Artigo: Regente de um Canto Indigesto. Por Luiz Macedo Junior

Na barriga dessa pátria mãe gentil, cujo ventre da corrupção deveria ser estéril, mas vai parindo a cada dia novos vermes corruptos que desfilam seu sarcasmo e suas mentiras logo de manha me dando bom dia, como ave de mal agouro, num bom dia Brasil.

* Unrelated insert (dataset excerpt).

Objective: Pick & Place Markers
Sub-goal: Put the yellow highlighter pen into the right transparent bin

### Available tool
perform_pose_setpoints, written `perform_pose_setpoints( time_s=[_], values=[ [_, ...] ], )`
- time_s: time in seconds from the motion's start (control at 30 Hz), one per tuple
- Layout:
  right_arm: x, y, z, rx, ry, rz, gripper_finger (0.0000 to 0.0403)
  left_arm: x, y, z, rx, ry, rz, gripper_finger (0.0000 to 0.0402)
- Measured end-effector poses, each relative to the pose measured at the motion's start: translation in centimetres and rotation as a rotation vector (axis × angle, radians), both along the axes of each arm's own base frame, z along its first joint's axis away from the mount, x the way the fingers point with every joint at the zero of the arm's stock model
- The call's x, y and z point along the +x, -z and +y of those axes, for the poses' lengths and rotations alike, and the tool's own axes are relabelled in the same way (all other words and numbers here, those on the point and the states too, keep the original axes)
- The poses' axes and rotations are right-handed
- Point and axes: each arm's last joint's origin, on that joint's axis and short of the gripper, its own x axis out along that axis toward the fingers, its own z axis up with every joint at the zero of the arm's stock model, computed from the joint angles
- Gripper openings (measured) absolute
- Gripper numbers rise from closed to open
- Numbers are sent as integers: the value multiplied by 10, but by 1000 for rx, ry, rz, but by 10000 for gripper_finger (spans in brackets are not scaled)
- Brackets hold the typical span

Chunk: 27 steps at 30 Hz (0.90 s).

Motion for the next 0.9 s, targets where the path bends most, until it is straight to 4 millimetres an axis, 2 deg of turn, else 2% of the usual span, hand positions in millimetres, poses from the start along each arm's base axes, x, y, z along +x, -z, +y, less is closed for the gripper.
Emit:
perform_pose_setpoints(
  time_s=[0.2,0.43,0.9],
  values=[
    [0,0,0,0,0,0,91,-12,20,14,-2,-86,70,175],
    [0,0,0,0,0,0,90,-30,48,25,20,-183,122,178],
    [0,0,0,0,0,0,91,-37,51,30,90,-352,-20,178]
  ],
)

O semblante de quem dá a noticia não muda mais. Chico fala como quem já está calejado, decepcionado ao ponto de apenas balançar a cabeça e ter que dizer: a Policia federal está fazendo buscas na casa do politico ‘’Tal’’, ou outro politico ‘‘Tal’’ foi indiciado, ou o empresário ‘’Tal’’, foi preso…

E com essas notícias soprada nos autos de minha televisão, eu desperto de vez e minha turva visão, me faz sentir acorrentado e impotente assistindo da geral esse desfile de hipócritas e desalmados larápios.

Pobre meu país cujo carnaval de dinheiro desfila nos bolsos, bolsas, malas, caixas, contas etc…

Tudo assim sem dono como cachorros sem coleiras de identificação, como carta enviada tendo um fantasma como remetente.

Vergonha que nem faz o semblante desses corruptos mudarem quando mentem, quando se dizem inocentes mesmo sobre juramentos ou sendo apanhados com a arma na mão, e ainda fumegando diante de cidadãos que agonizam, caídos pelo disparo(… ) que sofrem, que morrem pela falta desses milhões que financia a vergonha.

A raiva então toma conta de mim, explode a ponto de ajoelhado, fazer um pedido Inaceitável, inalcançável, ao Pai Eterno…’’ Daí me o poder Senhor de por cinco minutos apenas poder comandar esse País e colocar toda essa corja de covardes e ladrões diante de um pelotão de fuzilamento formado por quem sofre pela dor da falta de hospital, estradas, escolas, emprego…comida etc…, e como quem rege uma orquestra, dizer ‘’Fogo”.

Depois ensandecido ser acometido de uma gargalhada enquanto eles sangram e agonizam com seus olhos marejados pelas mesmas lagrimas que derramamos sentindo as esporas de seus desvios sangrando nossas costas, dia após dia…

Benzo-me, mesmo sabendo que pequei em pensamento (…) não me arrependo e esse seria um pecado que eu pagaria sorrindo…

Mas é sol lá fora, e o dever do serviço me chama e assim caminho pela rua, como o rapaz latino americano de Belchior ou como Caetano, ‘’…Nada no bolso ou na mão..’’ Embora quisesse ter os canhões de Navarone…
Volto a minha infância e me pergunto será que esses políticos são filhos de chocadeiras?, será que nunca tiveram um pai ou uma mãe que os ensinou que mentir é feio que roubar é crime?

A não deve ter mesmo! Mas a’’ lei te persegue bandido infeliz com seus olhos de raio x’’
E eis que lá de Curitiba surge aquele que Gil previu…’’quem sabe super-homem venha nos restituir a gloria mudando como um Deus o rumo da historia…’’

E vai enchendo as cadeias com essa raça sem distinção de cargo ou poder, pelo menos isso serve de acalanto as minhas lagrimas e agarrado a esse fio de esperança encho meu peito, grito como Tarzan, e sigo em frente para mais um dia de batalha pela sobrevivência nesse ‘’meu bumba meu boi sem capitão”.

Mas uma buzina quebra meu estado inconsciente e sonhador devolvendo meus passos a dura realidade que temos que enfrentar para se manter como um bêbado ou um equilibrista nessa corda bamba de um País cujo os coliformes fecais temperam as línguas dessas serpentes batizadas de políticos.

E o bote do seu veneno vai envenenando minhas veias a ponto de querer fazer justiça com as próprias mãos, de fazer aquele pedido a Deus… De desejar a morte do semelhante da puta que pariu… Meu não …

E amanha pela manha como cantou Elis… O que algum tempo era jovem e novo hoje é antigo… Sim antigo, pois, é só nos atentarmos que no noticiário da manha novas prisões, novos cercos, novas buscas alimentarão nosso assunto por outro dia, e nosso ódio da impotência de termos assinado com nosso voto o cheque em branco, que eles preencheram com nossa humilhação… Moro neles.